Predicted to be headed toward another so-so year after a pair of 90-loss seasons, the Diamondbacks were one of the surprises of baseball, earning their first NL West title since 2007 on their way to winning 94 games.

Now, the team that had so few preseason expectations - even by some within the organization - is headed to the playoffs, opening the NLDS on Saturday at Milwaukee with ace Ian Kennedy facing Brewers right-hander Yovani Gallardo.

''The guys love it that way, flying under the radar so to speak,'' said second baseman Aaron Hill, who came over to Arizona with shortstop John McDonald in a midseason trade with Toronto. ''It's been like that all year. They guys talked about how bad of a spring training it was and maybe they didn't believe it was going to be this good, but at the same time they did all the little things right, kept grinding it out and never quit, and now we're where we're at.''

That never-quit attitude, one fostered by Gibson, is a big reason Arizona got here.

Making the cliche of one pitch at a time their mantra for the season, the Diamondbacks were the masters of the comeback, rallying from behind to win 48 times.

Arizona's most improbable comeback win came in the penultimate game, when the Diamondbacks allowed five runs in the top of the 10th inning against the Dodgers and scored six in the bottom half, winning it 7-6 on Ryan Roberts' grand slam and Gibson-esque fist pump around the bases. Arizona nearly did it again in Wednesday's season finale, getting a grand slam from Cole Gillespie and a solo shot by Henry Blanco in the ninth inning before falling 7-5.

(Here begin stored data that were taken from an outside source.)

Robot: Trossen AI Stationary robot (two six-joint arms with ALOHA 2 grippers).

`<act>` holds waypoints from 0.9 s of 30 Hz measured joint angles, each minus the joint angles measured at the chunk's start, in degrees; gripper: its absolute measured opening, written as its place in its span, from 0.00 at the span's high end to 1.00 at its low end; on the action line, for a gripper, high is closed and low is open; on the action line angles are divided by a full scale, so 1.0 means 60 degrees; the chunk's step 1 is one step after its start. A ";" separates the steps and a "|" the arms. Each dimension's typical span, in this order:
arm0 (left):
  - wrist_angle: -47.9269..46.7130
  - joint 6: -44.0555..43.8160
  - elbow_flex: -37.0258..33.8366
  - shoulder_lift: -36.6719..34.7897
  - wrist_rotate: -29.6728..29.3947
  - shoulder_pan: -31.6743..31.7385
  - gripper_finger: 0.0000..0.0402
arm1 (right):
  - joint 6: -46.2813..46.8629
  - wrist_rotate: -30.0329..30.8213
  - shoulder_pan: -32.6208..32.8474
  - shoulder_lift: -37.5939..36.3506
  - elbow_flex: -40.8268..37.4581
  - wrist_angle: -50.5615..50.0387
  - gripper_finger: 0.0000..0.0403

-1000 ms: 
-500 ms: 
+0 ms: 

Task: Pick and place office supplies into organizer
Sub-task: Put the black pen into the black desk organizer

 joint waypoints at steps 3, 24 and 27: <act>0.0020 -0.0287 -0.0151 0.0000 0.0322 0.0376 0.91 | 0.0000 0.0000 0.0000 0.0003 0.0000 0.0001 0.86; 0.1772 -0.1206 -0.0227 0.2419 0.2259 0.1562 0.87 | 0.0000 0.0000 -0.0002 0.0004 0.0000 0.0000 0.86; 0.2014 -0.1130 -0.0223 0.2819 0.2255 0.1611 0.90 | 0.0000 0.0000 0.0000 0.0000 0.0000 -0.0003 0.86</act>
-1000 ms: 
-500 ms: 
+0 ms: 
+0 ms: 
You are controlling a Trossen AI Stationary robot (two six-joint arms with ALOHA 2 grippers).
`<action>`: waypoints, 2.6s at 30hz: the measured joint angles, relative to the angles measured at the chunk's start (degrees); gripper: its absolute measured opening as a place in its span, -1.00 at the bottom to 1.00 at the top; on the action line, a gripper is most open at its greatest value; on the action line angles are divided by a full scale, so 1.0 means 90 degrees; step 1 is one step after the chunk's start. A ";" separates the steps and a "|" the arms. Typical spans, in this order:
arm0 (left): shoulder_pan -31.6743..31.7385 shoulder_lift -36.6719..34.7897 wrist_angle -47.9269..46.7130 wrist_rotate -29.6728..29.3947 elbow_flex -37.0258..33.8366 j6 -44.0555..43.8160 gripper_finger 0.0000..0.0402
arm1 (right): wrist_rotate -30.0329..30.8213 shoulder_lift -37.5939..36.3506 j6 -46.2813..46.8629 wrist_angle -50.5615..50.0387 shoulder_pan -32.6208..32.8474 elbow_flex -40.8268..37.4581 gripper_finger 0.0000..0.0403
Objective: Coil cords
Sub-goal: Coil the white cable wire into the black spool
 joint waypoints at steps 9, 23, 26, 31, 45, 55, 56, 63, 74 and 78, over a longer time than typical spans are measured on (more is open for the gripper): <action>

''It has been pretty interesting that it hasn't been one guy carrying the entire team - it could be anybody on a nightly basis,'' Hill said. ''I think that's a reason for a lot of their success.''

That and an everybody-gets-a-turn approach.

Playing with the confidence of a team instead of a group of individuals, the Diamondbacks spent the season as if they were on a hero carousel, getting regular contributions by players like Kennedy and Justin Upton to go with plug-into-the-lineup chip-ins by rookies like Collin Cowgill and Gillespie.

Gibson cultivated that approach, too, making sure everyone was ready to play every day by juggling his lineup and not telling guys they were playing until the day of the game.

''Just grinding it out, continuing with each pitch, that seems to be what we've done to the last out and what we're going to continue to do,'' Diamondbacks reliever Micah Owings said.

It still hasn't earned Arizona much respect.

After spending most of the regular season as the underdogs, the Diamondbacks again are the team nobody is banking on, their odds of winning the World Series at 14-to-1 or worse, in the longshot category well behind the front-running Yankees and Phillies.

Not that anyone in Arizona is complaining, particularly Gibson.

''It's a good position to be in,'' he said.